··· Entries supplied ···

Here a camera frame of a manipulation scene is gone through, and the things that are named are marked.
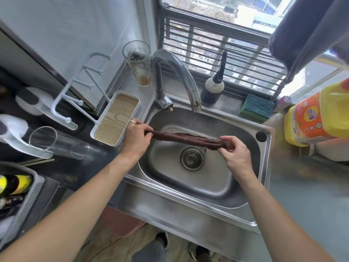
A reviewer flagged grey hanging cloth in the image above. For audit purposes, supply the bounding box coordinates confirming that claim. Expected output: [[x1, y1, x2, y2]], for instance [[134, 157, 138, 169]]
[[268, 0, 349, 85]]

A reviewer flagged reddish brown bucket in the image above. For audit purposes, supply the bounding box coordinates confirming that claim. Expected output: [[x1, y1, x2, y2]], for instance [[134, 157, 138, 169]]
[[98, 207, 148, 238]]

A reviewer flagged person's left forearm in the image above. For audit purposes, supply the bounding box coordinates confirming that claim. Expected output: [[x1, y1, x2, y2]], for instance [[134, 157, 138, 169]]
[[0, 150, 138, 262]]

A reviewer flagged person's right hand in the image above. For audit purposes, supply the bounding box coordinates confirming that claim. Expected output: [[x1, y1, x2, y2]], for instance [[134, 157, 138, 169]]
[[218, 135, 253, 181]]

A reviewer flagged person's shoe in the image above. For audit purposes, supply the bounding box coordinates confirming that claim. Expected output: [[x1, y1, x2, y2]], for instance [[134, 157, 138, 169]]
[[155, 230, 171, 252], [188, 242, 211, 261]]

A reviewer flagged yellow and black bottle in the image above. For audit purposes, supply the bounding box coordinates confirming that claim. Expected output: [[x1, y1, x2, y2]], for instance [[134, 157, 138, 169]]
[[0, 174, 34, 196]]

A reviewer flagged white round plastic scoop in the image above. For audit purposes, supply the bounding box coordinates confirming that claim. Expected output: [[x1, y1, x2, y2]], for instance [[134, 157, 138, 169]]
[[15, 87, 55, 117]]

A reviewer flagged chrome curved faucet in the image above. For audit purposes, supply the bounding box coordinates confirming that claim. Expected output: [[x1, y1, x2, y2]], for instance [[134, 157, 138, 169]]
[[151, 49, 202, 113]]

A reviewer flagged person's left leg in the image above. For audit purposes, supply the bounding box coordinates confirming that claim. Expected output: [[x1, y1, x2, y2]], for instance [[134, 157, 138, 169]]
[[130, 239, 167, 262]]

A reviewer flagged twisted brown cloth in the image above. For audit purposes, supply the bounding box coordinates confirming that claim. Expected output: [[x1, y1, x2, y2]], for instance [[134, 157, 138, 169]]
[[144, 130, 233, 152]]

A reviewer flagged person's left shoe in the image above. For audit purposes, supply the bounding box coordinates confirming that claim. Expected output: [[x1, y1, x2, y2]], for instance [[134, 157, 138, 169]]
[[155, 230, 171, 252]]

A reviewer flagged person's left hand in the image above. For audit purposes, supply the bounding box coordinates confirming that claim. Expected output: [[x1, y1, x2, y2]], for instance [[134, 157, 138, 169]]
[[119, 118, 155, 161]]

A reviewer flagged green and yellow sponge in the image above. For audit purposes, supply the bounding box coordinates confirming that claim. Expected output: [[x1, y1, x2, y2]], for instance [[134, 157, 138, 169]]
[[239, 94, 275, 124]]

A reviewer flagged white rack with wood-pattern tray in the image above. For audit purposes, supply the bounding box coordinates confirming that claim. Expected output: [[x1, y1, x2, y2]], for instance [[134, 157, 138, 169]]
[[51, 52, 141, 147]]

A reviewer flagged pink small packet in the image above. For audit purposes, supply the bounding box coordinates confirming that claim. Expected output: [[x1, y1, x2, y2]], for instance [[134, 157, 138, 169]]
[[273, 96, 293, 113]]

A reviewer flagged person's right shoe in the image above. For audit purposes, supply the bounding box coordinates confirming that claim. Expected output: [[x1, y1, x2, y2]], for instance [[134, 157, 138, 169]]
[[188, 242, 211, 261]]

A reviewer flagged dark metal window grille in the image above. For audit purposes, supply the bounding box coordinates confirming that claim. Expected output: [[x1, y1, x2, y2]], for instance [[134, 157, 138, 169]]
[[158, 5, 290, 102]]

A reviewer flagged person's right forearm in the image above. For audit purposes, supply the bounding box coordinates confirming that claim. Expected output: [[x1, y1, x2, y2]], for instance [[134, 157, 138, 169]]
[[232, 170, 336, 262]]

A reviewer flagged metal sink drain strainer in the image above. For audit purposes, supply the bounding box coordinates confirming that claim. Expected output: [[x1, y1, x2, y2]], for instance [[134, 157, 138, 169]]
[[180, 146, 205, 171]]

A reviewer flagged stainless steel sink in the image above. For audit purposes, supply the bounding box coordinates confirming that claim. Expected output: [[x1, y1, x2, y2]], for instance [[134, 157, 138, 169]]
[[109, 91, 275, 235]]

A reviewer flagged black bottle brush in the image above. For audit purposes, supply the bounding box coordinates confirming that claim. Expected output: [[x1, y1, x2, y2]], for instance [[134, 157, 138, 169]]
[[201, 50, 228, 107]]

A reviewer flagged grey plastic basket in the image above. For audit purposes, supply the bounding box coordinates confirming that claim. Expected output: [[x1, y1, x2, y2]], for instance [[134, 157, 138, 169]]
[[0, 160, 46, 244]]

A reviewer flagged dirty tall drinking glass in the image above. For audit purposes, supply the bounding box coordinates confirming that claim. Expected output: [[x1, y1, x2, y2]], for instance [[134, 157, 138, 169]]
[[122, 40, 152, 86]]

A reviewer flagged white plastic ladle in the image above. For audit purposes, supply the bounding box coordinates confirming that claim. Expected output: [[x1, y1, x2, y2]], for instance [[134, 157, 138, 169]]
[[0, 114, 54, 159]]

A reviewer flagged yellow detergent bottle orange label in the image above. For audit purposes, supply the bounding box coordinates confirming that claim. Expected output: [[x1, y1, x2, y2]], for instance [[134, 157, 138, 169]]
[[283, 78, 349, 147]]

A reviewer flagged clear empty glass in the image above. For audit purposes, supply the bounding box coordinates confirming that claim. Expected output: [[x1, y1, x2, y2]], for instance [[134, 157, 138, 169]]
[[28, 126, 91, 161]]

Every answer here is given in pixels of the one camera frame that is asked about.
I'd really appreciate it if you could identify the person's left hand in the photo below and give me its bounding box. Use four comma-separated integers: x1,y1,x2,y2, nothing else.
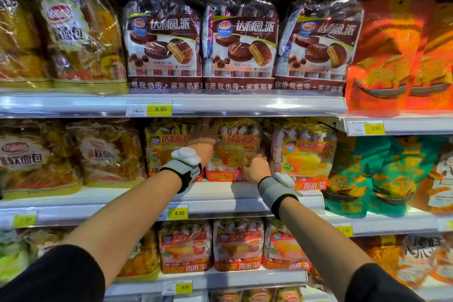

···

- _What you need to do_: With the images omitted, retype the records above exactly.

- _Written solution_:
Here a camera frame of a manipulation scene is gone through, and the things that are named are marked.
A reviewer flagged grey hanging cloth in the image above. For audit purposes, supply the bounding box coordinates confirming that claim. Expected output: [[x1, y1, x2, y2]], for instance [[134, 157, 138, 169]]
[[268, 0, 349, 85]]

A reviewer flagged reddish brown bucket in the image above. For audit purposes, supply the bounding box coordinates confirming that claim. Expected output: [[x1, y1, x2, y2]], for instance [[134, 157, 138, 169]]
[[98, 207, 148, 238]]

A reviewer flagged person's left forearm in the image above. For audit purposes, supply the bounding box coordinates confirming that claim. Expected output: [[x1, y1, x2, y2]], for instance [[134, 157, 138, 169]]
[[0, 150, 138, 262]]

A reviewer flagged person's right hand in the image above. For audit purposes, supply the bounding box coordinates confirming that claim. Expected output: [[x1, y1, x2, y2]], for instance [[134, 157, 138, 169]]
[[218, 135, 253, 181]]

A reviewer flagged person's shoe in the image above. For audit purposes, supply the bounding box coordinates confirming that claim. Expected output: [[x1, y1, x2, y2]], for instance [[134, 157, 138, 169]]
[[155, 230, 171, 252], [188, 242, 211, 261]]

A reviewer flagged yellow and black bottle in the image above. For audit purposes, supply the bounding box coordinates confirming that claim. Expected output: [[x1, y1, x2, y2]], for instance [[134, 157, 138, 169]]
[[0, 174, 34, 196]]

A reviewer flagged white round plastic scoop in the image above. For audit purposes, supply the bounding box coordinates confirming that claim. Expected output: [[x1, y1, x2, y2]], for instance [[134, 157, 138, 169]]
[[15, 87, 55, 117]]

A reviewer flagged chrome curved faucet in the image above. For audit purposes, supply the bounding box coordinates confirming that claim. Expected output: [[x1, y1, x2, y2]], for instance [[134, 157, 138, 169]]
[[151, 49, 202, 113]]

A reviewer flagged person's left leg in the image above. For audit purposes, supply the bounding box coordinates confirming that claim. Expected output: [[x1, y1, x2, y2]], for instance [[134, 157, 138, 169]]
[[130, 239, 167, 262]]

A reviewer flagged twisted brown cloth in the image above. For audit purposes, supply the bounding box coordinates confirming that claim. Expected output: [[x1, y1, x2, y2]], for instance [[134, 157, 138, 169]]
[[144, 130, 233, 152]]

A reviewer flagged person's left shoe in the image above. For audit purposes, supply the bounding box coordinates confirming that claim. Expected output: [[x1, y1, x2, y2]], for instance [[134, 157, 138, 169]]
[[155, 230, 171, 252]]

A reviewer flagged person's left hand in the image above. For audit purposes, supply the bounding box coordinates confirming that claim. Expected output: [[x1, y1, x2, y2]], for instance [[134, 157, 138, 169]]
[[119, 118, 155, 161]]

A reviewer flagged green and yellow sponge in the image above. For audit purposes, supply the bounding box coordinates confirming that claim. Expected output: [[x1, y1, x2, y2]], for instance [[134, 157, 138, 169]]
[[239, 94, 275, 124]]

A reviewer flagged white rack with wood-pattern tray in the image above. For audit purposes, supply the bounding box coordinates confirming that claim. Expected output: [[x1, y1, x2, y2]], for instance [[134, 157, 138, 169]]
[[51, 52, 141, 147]]

A reviewer flagged pink small packet in the image above. For audit purposes, supply the bounding box coordinates confirming that claim. Expected output: [[x1, y1, x2, y2]], for instance [[134, 157, 138, 169]]
[[273, 96, 293, 113]]

A reviewer flagged person's right shoe in the image above. For audit purposes, supply the bounding box coordinates confirming that claim. Expected output: [[x1, y1, x2, y2]], for instance [[134, 157, 138, 169]]
[[188, 242, 211, 261]]

A reviewer flagged dark metal window grille in the image above. For audit purposes, supply the bounding box coordinates confirming that claim. Expected output: [[x1, y1, x2, y2]], for instance [[134, 157, 138, 169]]
[[158, 5, 290, 102]]

A reviewer flagged person's right forearm in the image above. For audit purposes, supply the bounding box coordinates confirming that claim. Expected output: [[x1, y1, x2, y2]], for instance [[134, 157, 138, 169]]
[[232, 170, 336, 262]]

A reviewer flagged metal sink drain strainer in the image above. For audit purposes, supply the bounding box coordinates confirming that claim. Expected output: [[x1, y1, x2, y2]], for instance [[134, 157, 138, 169]]
[[180, 146, 205, 171]]

A reviewer flagged stainless steel sink in the image above. For audit purposes, supply the bounding box coordinates confirming that claim. Expected output: [[x1, y1, x2, y2]], for instance [[134, 157, 138, 169]]
[[109, 91, 275, 235]]

A reviewer flagged black bottle brush in the image above. For audit purposes, supply the bounding box coordinates confirming that claim. Expected output: [[x1, y1, x2, y2]], for instance [[134, 157, 138, 169]]
[[201, 50, 228, 107]]

A reviewer flagged grey plastic basket in the image above. For audit purposes, supply the bounding box coordinates confirming that claim. Expected output: [[x1, y1, x2, y2]], for instance [[134, 157, 138, 169]]
[[0, 160, 46, 244]]

A reviewer flagged dirty tall drinking glass in the image above. For audit purposes, supply the bounding box coordinates confirming that claim. Expected output: [[x1, y1, x2, y2]], for instance [[134, 157, 138, 169]]
[[122, 40, 152, 86]]

A reviewer flagged white plastic ladle in the image above. For audit purposes, supply the bounding box coordinates confirming that claim. Expected output: [[x1, y1, x2, y2]], for instance [[134, 157, 138, 169]]
[[0, 114, 54, 159]]

A reviewer flagged yellow detergent bottle orange label in the image above. For audit purposes, supply the bounding box coordinates confirming that claim. Expected output: [[x1, y1, x2, y2]], for instance [[134, 157, 138, 169]]
[[283, 78, 349, 147]]

A reviewer flagged clear empty glass in the image above. For audit purposes, supply the bounding box coordinates confirming that claim. Expected output: [[x1, y1, x2, y2]], for instance [[134, 157, 138, 169]]
[[28, 126, 91, 161]]

Every answer here is given in pixels of the one camera frame that is asked about.
I'd really appreciate it if you could identify the person's left hand in the photo below and give me its bounding box. Use four comma-separated integers: x1,y1,x2,y2, nothing else.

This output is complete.